The Category 1 storm on the 5-point Saffir-Simpson scale has dumped up to 30 inches (76 centimeters) of rain on the island, causing rivers to overflow, sudden flooding and washed-out or inundated roadways.
One man drowned on Monday after being swept away by the waters of the La Plata River in Comercio, in central Puerto Rico, after the waters rose markedly due to Fiona’s heavy rainfall.
In Toa Baja, where on Sunday hundreds of people evacuated due to flooding, the situation on Monday remained dire with vehicles stranded in the midst of the flooding and trees knocked down everywhere.
Edward Oliveras, a crane operator, was monitoring the entrance to Toa Baja’s Ingenio neighborhood so that no more vehicles would get trapped by the overflowing of a nearby creek.
“People are going in because they’re desperate about their families who are there and we’re extending a hand to them,” said Oliveras, who by the time he spoke with EFE had rescued two vehicles.
The interim director of the National Weather Service (SNM), Ernesto Morales, warned that “the rains associated with Fiona are causing difficulties in the southern and interior portions of the island,” adding that “if this kind of rain continues, there will be catastrophic water levels.”
“What concerns us,” said Morales, is that authorities are expecting rain in the same sectors, in southern Puerto Rico and in the central mountains. “This is serious,” he added.
Along the same lines, Gov.

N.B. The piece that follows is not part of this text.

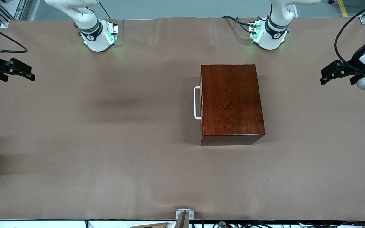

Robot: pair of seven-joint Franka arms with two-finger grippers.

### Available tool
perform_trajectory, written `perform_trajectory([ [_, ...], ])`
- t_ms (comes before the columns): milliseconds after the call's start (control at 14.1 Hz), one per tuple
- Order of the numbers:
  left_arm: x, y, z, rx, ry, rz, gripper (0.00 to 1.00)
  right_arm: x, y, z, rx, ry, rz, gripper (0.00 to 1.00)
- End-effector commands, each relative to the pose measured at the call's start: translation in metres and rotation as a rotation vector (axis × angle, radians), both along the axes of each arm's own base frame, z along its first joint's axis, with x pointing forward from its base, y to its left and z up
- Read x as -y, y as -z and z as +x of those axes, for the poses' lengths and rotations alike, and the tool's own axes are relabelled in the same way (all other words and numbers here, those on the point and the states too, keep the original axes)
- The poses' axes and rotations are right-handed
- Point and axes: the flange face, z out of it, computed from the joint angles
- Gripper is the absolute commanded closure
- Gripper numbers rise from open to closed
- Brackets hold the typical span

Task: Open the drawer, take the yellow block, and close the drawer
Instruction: 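Move the left gripper from the box toward the white drawer handle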

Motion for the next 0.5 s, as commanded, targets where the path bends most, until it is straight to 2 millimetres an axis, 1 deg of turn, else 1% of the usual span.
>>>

Pedro Pierluisi said that “unfortunately” more rain is expected on Monday and Tuesday, and the danger of flooding, avalanches and mudslides has not abated.
More than 2,100 people have taken refuse in 113 shelters all around the island, and in two of them two people died due to “natural causes,” one of them an 88-year-old woman who died of a heart attack in Mayaguez.
Dozens of roadways are closed and impassable due to trees and electric poles that have been downed, landslides or flooding, from Barceloneta in the north, throughout the central mountains to Ponce in the south, where Mayor Luiz Irizarry said that certain neighborhoods had been cut off.
Pierluisi said that the National Guard performed 30 rescues of 1,000 people in 25 municipalities around the island and that firefighters rescued another 83 people.
In many areas, the impact has been greater than in Hurricane Maria in 2017, the governor said, reiterating – as he said on Sunday – that “damage has been catastrophic.”
In the northern part of the island, in the city of Cataño, residents had to leave their homes. Along one of the flooded streets there, Juana Matos and Rafael Pagan Rivera were out on the street to help out a neighbor.
“The question is helping … the elderly, who cannot get to the stores. I’ve been out on the street doing that since about 4 am this morning,” Matos said.
Pagan Rivera said that he had been “unprepared” for the amount of rain but the important thing is that he and his eight children were all right, although seven of their chickens drowned.
Although the weather report is not good for next day or two, most of the island’s airports have reopened along with six maritime ports, but classes at public schools and universities have been suspended for Tuesday.
Authorities have not yet been able to determine the number of homes affected by the storm, but virtually all Puerto Ricans were experiencing power outages and lack of running water on Monday. There were long lines at some gasoline stations as people waited to buy gas to power their generators, while several cities established stations where people could get drinking water.
The goal is in a matter of days for a large portion of the public to have their electric service restored, said Pierluisi, who acknowledged that it is “impossible” to definitively say when power will be 100 percent restored because all the damage has not yet been evaluated.